A crypto clipper was spread using fake reputation on GitHub and YouTube
An unknown attacker launched a large-scale campaign to distribute malware, using legitimate marketing methods to create a fake "reputation economy." This was reported by specialists at Check Point Research.
The ultimate goal of the attacks is to deploy crypto clippers disguised as trading tools in the Solana and Pump.fun ecosystems, as well as software for predicting betting outcomes.
According to the experts, the clipper itself is written in Rust and targets the Windows and macOS operating systems. The malware covertly and continuously monitors the device's clipboard. Upon detecting a copied cryptocurrency wallet address, the software instantly swaps it for the attacker's details, redirecting the digital assets.
To gain the trust of victims — mainly crypto investors and online gamers — the hacker built a complex cross-platform infrastructure of "Ghost Networks." Analysts recorded coordinated activity on the VirusTotal platform: a cluster of fake accounts massively left positive comments and likes to falsely classify malicious files as safe.
Similar manipulation of metrics is also used on other resources:
- GitHub and SourceForge. The attacker manages a network of accounts for mutual promotion of repositories. On SourceForge, the download counter was artificially inflated to 44,000 using a farm of Android devices;
- YouTube. A channel with more than 91,000 subscribers is used to advertise the software. The tutorial videos are created using AI voice generators and accompanied by inflated positive comments;
- Media. To legitimize the tool, the hacker uses press-release distribution services (for example, EIN Presswire), whose publications are then automatically reprinted by partner news sites.
Check Point researchers stressed that the manipulation of crowdsourcing platforms points to a dangerous shift in social engineering tactics. The successfully tested scheme of cross-platform reputation inflation could in the future be applied to mass-distribute ransomware and more sophisticated infostealers.

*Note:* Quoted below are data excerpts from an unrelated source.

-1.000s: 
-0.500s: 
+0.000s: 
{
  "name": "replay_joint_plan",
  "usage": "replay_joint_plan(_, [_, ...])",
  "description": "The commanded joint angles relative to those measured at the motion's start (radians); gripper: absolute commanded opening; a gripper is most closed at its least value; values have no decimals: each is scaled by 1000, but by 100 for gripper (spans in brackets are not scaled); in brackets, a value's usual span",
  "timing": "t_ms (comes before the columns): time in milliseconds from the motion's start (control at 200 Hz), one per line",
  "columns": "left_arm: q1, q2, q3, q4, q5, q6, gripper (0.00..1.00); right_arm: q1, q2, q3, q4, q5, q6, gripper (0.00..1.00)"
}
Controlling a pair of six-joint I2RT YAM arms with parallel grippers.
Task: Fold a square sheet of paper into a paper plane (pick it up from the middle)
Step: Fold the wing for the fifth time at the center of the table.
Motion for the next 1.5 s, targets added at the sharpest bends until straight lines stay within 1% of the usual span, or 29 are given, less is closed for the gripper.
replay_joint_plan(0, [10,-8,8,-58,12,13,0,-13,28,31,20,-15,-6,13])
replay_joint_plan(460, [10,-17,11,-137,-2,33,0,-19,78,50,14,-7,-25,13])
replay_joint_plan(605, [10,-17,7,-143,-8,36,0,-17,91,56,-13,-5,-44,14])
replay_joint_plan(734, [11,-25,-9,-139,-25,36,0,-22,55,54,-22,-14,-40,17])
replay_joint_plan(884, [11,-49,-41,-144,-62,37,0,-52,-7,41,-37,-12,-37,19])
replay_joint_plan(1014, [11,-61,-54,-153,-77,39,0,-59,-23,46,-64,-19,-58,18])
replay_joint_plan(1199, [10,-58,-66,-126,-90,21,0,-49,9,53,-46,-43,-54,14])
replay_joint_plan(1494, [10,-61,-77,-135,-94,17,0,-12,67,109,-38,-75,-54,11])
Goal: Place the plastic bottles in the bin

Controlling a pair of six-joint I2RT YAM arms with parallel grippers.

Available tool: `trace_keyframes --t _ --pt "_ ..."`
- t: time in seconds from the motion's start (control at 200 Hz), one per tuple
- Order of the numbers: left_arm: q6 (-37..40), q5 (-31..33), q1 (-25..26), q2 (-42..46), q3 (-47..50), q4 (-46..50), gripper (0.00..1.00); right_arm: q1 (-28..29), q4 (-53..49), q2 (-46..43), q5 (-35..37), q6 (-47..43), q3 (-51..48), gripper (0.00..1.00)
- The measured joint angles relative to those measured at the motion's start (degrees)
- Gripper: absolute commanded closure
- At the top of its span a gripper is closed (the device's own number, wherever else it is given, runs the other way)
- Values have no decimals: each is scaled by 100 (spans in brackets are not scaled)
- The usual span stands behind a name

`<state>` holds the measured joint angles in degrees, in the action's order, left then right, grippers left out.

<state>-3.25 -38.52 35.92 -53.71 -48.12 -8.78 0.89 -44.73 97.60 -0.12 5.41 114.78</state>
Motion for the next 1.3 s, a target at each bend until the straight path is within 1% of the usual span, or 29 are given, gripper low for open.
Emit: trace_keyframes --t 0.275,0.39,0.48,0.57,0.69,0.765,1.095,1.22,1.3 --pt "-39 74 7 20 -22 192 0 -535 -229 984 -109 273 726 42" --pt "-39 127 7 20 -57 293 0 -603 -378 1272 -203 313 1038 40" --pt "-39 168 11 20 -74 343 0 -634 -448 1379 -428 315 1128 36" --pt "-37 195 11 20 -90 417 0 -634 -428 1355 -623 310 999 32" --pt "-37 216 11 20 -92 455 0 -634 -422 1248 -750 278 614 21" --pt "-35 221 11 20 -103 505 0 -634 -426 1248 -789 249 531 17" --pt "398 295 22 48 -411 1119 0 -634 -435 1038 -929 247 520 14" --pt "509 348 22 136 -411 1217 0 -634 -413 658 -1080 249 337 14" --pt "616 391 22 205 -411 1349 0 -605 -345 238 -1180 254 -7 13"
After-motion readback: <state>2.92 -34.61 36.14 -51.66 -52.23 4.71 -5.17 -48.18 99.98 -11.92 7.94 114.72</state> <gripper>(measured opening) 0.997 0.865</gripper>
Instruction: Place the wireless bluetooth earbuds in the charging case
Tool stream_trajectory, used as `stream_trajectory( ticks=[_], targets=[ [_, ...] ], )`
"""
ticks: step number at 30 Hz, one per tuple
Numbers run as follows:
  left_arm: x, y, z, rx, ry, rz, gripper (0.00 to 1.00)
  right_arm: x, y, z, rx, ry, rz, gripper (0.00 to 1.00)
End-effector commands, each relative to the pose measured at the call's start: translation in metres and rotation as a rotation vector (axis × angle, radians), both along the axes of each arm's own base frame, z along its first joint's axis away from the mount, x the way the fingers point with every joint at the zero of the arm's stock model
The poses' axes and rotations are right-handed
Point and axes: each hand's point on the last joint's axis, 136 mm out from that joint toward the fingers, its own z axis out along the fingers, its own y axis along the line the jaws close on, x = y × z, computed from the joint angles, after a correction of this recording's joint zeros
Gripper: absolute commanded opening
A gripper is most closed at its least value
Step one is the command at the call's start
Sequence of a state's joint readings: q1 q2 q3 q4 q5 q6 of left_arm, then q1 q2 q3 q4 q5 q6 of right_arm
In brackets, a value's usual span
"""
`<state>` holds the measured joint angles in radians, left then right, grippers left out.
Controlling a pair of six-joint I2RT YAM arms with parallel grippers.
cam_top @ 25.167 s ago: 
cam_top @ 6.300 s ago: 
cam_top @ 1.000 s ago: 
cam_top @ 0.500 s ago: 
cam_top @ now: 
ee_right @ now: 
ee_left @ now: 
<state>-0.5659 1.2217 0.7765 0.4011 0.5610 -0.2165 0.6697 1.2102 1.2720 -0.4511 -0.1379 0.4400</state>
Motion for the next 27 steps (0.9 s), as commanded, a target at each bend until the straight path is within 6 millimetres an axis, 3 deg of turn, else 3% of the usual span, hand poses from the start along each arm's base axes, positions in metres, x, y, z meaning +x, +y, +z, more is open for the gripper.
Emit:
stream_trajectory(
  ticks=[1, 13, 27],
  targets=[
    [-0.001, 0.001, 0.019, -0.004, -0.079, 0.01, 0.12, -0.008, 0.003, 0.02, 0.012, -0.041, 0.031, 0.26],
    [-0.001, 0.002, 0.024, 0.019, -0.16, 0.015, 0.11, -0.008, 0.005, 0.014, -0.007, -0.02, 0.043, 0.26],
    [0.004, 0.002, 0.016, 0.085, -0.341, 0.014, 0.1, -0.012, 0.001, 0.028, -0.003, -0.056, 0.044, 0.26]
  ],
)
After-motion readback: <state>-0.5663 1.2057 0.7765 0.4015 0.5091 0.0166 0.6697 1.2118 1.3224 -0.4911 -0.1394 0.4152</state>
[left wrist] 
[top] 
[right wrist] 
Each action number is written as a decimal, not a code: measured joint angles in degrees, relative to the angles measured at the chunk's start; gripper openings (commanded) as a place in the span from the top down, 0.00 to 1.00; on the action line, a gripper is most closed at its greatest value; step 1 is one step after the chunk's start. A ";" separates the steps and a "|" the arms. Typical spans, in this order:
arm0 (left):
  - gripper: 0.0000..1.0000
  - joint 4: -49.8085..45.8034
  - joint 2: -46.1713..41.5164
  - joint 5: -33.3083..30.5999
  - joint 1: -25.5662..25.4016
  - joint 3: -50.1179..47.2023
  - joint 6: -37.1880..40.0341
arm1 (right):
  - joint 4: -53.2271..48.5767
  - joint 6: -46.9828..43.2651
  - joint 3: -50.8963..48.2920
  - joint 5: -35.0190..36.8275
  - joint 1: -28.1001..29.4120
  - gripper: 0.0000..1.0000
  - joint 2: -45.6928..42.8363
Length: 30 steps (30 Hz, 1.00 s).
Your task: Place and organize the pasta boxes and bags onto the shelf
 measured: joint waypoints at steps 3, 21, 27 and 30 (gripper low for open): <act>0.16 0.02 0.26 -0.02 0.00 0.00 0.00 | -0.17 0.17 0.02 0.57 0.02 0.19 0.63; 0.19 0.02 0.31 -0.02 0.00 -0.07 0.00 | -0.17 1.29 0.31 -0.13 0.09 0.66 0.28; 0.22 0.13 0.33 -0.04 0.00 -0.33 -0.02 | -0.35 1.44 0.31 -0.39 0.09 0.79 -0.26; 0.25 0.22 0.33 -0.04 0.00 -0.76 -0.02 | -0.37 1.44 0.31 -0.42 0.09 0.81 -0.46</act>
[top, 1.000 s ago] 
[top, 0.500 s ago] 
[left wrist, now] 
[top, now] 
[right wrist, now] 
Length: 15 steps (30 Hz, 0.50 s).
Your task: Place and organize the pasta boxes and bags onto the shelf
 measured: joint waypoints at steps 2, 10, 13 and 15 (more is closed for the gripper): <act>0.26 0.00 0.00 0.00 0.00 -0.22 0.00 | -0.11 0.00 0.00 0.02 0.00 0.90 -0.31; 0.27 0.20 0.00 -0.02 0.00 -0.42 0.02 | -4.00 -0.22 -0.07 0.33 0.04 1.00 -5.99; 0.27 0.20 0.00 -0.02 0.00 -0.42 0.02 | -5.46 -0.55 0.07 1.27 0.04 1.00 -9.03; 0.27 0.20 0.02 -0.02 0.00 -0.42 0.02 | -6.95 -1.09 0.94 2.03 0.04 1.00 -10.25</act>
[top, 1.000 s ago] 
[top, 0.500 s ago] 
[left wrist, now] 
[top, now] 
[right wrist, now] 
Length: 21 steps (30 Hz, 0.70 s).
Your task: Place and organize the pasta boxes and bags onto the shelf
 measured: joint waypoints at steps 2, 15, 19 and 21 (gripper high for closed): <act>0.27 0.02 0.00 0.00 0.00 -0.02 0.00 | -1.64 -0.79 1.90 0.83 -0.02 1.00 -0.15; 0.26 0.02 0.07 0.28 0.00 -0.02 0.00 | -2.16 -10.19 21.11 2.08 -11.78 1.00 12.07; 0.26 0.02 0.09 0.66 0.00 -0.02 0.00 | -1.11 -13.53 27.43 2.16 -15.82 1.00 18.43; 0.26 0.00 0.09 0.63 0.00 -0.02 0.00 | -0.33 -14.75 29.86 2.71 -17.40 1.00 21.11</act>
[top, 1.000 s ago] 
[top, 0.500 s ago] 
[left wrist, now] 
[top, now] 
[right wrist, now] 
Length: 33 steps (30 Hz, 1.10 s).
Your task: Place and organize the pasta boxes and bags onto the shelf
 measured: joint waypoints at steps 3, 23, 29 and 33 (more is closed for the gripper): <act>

A USB worm self-propagated through hidden Windows shortcuts to steal cryptocurrency
Microsoft experts disclosed details of a campaign distributing self-replicating malware aimed at cryptocurrency holders.
The infection process is triggered when the victim opens a modified shortcut file (.LNK) on a USB drive. After launch, the worm covertly installs additional payloads from a command server located in the .onion domain zone.
The malware scans the local system for user documents. Upon finding them, the program hides the originals and replaces them with malicious shortcuts that have identical names. As a result, the software activates every time the user tries to open their working files. To self-propagate, the worm creates a scheduled task that monitors ports. As soon as a new USB drive is inserted into the computer, the virus instantly copies itself to the external medium.
The stealer enters its active phase only if "Task Manager" is not running on the system. It establishes a connection with the command server through a built-in Tor executable and every half-second monitors the clipboard for sensitive data:
- 12- and 24-word BIP39 seed phrases;
- addresses of bitcoin wallets (including Legacy, P2SH, Bech32, and Taproot), Ethereum, Tron, and Monero.
Upon detecting a copied address, the program instantly swaps it for the attacker's details. To deceive the victim, the algorithm selects wallets whose initial characters visually match the original ones.
In addition to clipboard hijacking, every ten seconds the virus takes five screenshots and sends them to the hackers using the Curl utility. On a special command from the server, the software can download and execute arbitrary JavaScript scripts on the infected machine.
Activity from this USB worm has been continuously recorded since at least February. Researchers stressed that the most obvious indicators of infection are behavioral rather than signature-based. The main "red flags" of a compromise are suspicious background activity of the wscript.exe and cscript.exe processes, unexpected launches of Curl, PowerShell, and cmd.exe, as well as unauthorized network connections to localhost:9050 (the standard port of the Tor proxy server).
South Korean law enforcement dismantled a cryptocurrency laundering network serving a Cambodian syndicate
South Korean law enforcement detained 23 suspects in a case involving money laundering for a Cambodian phishing organization. This was reported by Newsis.
The scheme was carried out through a complex transaction-routing network using both domestic South Korean and foreign cryptocurrency exchanges. According to the investigation, from February 2024 to April 2025 the group moved about 11.1 million USDT.
The police pointed to the colossal scale of the infrastructure involved: to launder money, the attackers used about 11,300 different accounts. These transit accounts were directly linked to stolen funds totaling roughly $17 million, which the criminals obtained as a result of 265 incidents.
During the police raids, criminal proceeds amounting to 650 million won (about $430,000) were seized. At the same time, the active phase of the law enforcement operation is not yet complete: the suspected organizer of the group is still at large. A "red notice" has already been issued for him by Interpol, implying an international search and extradition.
Researchers discovered a new Android trojan for stealing cryptocurrency
Security researchers at Zimperium discovered a trojan for Android aimed at stealing cryptocurrency.
According to analysts, the arsenal of the Rokarolla malware comprises 137 remote commands. The toolkit allows it to intercept PIN codes, read and send SMS, manipulate the clipboard to steal digital assets, and forcibly disable the OS's built-in protection mechanisms.
The software is distributed through malicious websites that masquerade as installers for popular services such as TikTok and Google Chrome.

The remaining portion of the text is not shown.